Okay now the “my new world” part: Mark Greenstein made it to Asia for the first time, with a ski trip to the Northern Alps of Japan for six days, followed by four days in Beijing, including two ski days. Yes, there are four ski areas on the outskirts of Beijing. Though they get almost no snowfall, the Chinese are adept at making snow. They would like to host the Winter Olympics in 2022 and since Western countries don’t really want to play Olympic hosts any more, China will probably land these games too. I take back an appreciation of Chinese capitalism—they originated it—of the warmth the suburban people have for Americans and of the niceness every one of them showed to a sometimes-lost stranger. From Japan, nothing was really surprising except the goodness of their toilets—warm seats and, well, you can look up the rest.
Our Helen Shelton was named one of the “25 Most Influential Black Women in Business” by The Network Journal magazine.

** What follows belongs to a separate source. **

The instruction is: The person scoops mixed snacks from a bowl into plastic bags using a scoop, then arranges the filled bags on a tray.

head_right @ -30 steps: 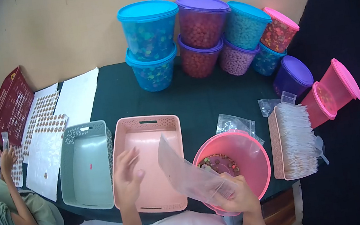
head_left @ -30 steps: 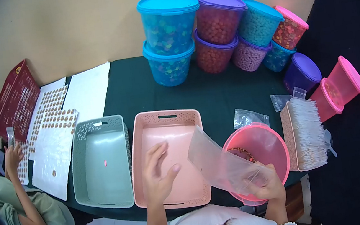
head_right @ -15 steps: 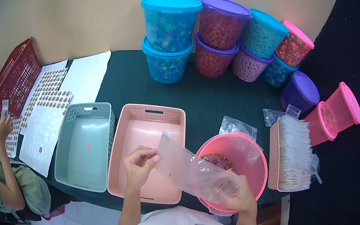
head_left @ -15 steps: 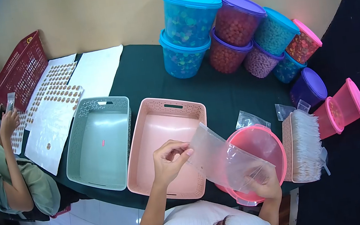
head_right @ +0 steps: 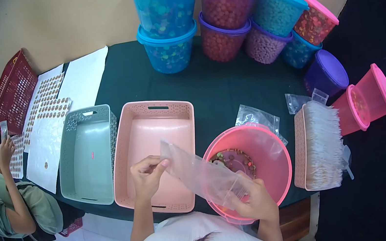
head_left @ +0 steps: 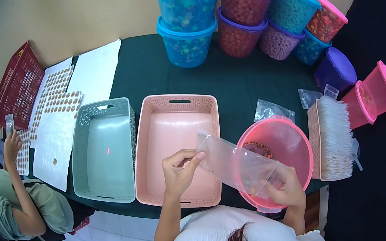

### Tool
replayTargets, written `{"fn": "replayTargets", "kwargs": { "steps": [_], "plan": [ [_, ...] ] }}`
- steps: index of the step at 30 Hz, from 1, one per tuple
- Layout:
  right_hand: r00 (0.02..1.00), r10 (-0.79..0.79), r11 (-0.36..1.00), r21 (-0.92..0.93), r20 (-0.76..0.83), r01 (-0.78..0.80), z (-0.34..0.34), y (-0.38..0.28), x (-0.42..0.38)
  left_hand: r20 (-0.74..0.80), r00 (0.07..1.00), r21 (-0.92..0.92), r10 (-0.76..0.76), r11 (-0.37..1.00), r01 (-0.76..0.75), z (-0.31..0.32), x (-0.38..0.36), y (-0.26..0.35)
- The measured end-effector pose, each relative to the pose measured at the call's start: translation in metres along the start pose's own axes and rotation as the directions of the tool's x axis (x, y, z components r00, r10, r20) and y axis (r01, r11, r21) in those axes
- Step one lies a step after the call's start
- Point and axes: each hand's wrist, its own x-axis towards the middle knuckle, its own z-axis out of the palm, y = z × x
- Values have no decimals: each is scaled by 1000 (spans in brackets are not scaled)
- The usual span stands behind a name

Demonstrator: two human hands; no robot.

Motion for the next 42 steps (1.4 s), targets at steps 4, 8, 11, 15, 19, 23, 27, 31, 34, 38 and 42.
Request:
{"fn": "replayTargets", "kwargs": {
  "steps": [4, 8, 11, 15, 19, 23, 27, 31, 34, 38, 42],
  "plan": [
    [1000, -3, 1000, 0, -5, 3, 2, 3, 1, 1, 994, 86, 111, 990, -111, 10, -1, -4],
    [998, 62, 992, 108, -10, -60, 5, 10, -2, -62, 989, 87, 133, 988, -128, 8, -3, -7],
    [996, 91, 987, 134, 26, -93, 3, 14, -3, -30, 998, -21, 54, 998, -55, 1, -5, -13],
    [997, 66, 992, 109, 36, -69, 3, 8, 0, 53, 997, -211, -63, 975, 73, -7, -8, -18],
    [994, 90, 992, 87, 65, -95, 3, 6, 0, 162, 986, -217, -44, 973, 79, -16, -9, -17],
    [990, 125, 985, 108, 61, -131, 5, 5, 0, 227, 955, -187, -192, 954, 236, -14, -9, -4],
    [995, 91, 993, 76, 42, -94, 5, 3, 3, 266, 945, -264, -187, 929, 258, -14, -9, -4],
    [974, 201, 970, 118, 100, -212, -1, 6, -1, 291, 940, -240, -178, 937, 252, -32, -14, -16],
    [975, 157, 980, 100, 160, -174, -5, 8, -2, 259, 966, -206, 24, 978, 31, -33, -17, -4],
    [979, -204, 835, 523, 2, 173, 0, 15, -2, 161, 975, -424, 154, 903, -73, -33, -26, 7],
    [971, -239, 848, 492, 17, 200, -5, 7, -6, 210, 970, -401, 122, 916, -29, -43, -31, 11]
  ]
}}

She is senior partner and director of multicultural marketing at Finn Partners, a New York-based PR firm. “My career has been quite a ride working with some of the world’s most outstanding cultural institutions, artists, corporations and foundations. Much of this is due to the strong foundation I received at Dartmouth and the manner in which I was trained to look at things by my art history professors and the rigorous nature of the academic structure of the College. I particularly enjoy travels to Italy and the Leeward Islands. I’m an adjunct professor at NYU’s school of continuing professional studies, where I teach PR consulting and history, theory and practice. I volunteer with a service organization called the Links on issues around women and children affected by domestic violence. The Links also provides arts education for inner-city kids.” Helen’s profile in Hello Beautiful is: http://bit.ly/1Aa7Iwj.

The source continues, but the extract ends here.